• Task
Return only the lines from the top of the material through the line marked by "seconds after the", unaltered.
Data segment section start
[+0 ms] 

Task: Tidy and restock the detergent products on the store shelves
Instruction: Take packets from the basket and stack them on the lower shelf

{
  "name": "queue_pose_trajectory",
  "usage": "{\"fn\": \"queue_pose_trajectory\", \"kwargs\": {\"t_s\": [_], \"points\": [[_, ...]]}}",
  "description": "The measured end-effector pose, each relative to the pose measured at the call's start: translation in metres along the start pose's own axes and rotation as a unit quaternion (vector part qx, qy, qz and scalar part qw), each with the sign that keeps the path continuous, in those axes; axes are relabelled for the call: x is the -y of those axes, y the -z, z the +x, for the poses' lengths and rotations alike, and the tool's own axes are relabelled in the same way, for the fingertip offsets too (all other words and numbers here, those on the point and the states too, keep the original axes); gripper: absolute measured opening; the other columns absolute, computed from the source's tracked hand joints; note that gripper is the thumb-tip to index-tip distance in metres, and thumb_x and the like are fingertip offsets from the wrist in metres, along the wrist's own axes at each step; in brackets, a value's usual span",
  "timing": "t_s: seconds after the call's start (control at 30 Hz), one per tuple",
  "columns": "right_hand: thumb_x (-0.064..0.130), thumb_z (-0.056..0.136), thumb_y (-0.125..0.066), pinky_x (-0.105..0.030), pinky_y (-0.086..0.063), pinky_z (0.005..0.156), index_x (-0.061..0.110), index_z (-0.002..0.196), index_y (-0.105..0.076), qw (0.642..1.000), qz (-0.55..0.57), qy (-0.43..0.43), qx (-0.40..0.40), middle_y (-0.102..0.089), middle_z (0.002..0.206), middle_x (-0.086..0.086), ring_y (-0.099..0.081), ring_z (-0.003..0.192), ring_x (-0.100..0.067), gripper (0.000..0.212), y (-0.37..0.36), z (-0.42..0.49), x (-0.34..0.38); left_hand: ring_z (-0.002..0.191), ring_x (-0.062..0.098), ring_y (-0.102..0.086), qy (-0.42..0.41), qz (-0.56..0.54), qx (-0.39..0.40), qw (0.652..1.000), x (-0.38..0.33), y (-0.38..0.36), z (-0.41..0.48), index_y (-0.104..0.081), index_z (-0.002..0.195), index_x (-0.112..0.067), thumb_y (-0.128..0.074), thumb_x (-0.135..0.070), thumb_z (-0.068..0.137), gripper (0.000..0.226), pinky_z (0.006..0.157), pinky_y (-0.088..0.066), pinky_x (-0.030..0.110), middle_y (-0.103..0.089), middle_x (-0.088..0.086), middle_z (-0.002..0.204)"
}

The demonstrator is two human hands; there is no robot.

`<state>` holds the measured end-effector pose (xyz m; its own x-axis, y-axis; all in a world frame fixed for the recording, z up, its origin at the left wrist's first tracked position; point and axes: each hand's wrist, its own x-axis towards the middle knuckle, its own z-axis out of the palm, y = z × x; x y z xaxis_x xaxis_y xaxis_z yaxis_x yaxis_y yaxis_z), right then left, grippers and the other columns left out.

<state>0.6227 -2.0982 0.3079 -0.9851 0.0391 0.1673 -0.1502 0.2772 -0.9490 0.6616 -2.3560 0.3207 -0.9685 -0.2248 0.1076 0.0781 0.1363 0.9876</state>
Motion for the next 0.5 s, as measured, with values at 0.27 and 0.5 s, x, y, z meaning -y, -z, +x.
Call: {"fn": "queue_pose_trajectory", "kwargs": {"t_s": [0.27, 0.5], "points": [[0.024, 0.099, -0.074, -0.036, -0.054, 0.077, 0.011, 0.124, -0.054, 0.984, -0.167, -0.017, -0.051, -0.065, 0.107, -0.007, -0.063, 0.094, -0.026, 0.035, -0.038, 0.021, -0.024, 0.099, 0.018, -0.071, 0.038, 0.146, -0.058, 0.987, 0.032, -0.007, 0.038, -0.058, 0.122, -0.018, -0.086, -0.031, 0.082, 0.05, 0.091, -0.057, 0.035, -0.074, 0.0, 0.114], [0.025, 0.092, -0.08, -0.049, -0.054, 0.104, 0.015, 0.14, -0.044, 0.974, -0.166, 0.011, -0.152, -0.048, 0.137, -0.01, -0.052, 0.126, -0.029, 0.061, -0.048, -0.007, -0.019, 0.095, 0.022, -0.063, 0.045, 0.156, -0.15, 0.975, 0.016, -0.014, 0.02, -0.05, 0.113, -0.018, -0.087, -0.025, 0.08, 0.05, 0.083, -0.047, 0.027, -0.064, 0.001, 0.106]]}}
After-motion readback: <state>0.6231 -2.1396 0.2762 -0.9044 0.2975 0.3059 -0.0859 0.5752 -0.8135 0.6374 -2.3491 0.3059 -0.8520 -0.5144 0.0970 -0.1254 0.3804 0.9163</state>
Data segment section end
• Expected output
[+0 ms] 

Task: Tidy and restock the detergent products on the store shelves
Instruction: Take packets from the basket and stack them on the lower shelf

{
  "name": "queue_pose_trajectory",
  "usage": "{\"fn\": \"queue_pose_trajectory\", \"kwargs\": {\"t_s\": [_], \"points\": [[_, ...]]}}",
  "description": "The measured end-effector pose, each relative to the pose measured at the call's start: translation in metres along the start pose's own axes and rotation as a unit quaternion (vector part qx, qy, qz and scalar part qw), each with the sign that keeps the path continuous, in those axes; axes are relabelled for the call: x is the -y of those axes, y the -z, z the +x, for the poses' lengths and rotations alike, and the tool's own axes are relabelled in the same way, for the fingertip offsets too (all other words and numbers here, those on the point and the states too, keep the original axes); gripper: absolute measured opening; the other columns absolute, computed from the source's tracked hand joints; note that gripper is the thumb-tip to index-tip distance in metres, and thumb_x and the like are fingertip offsets from the wrist in metres, along the wrist's own axes at each step; in brackets, a value's usual span",
  "timing": "t_s: seconds after the call's start (control at 30 Hz), one per tuple",

With this, the exercise is finished.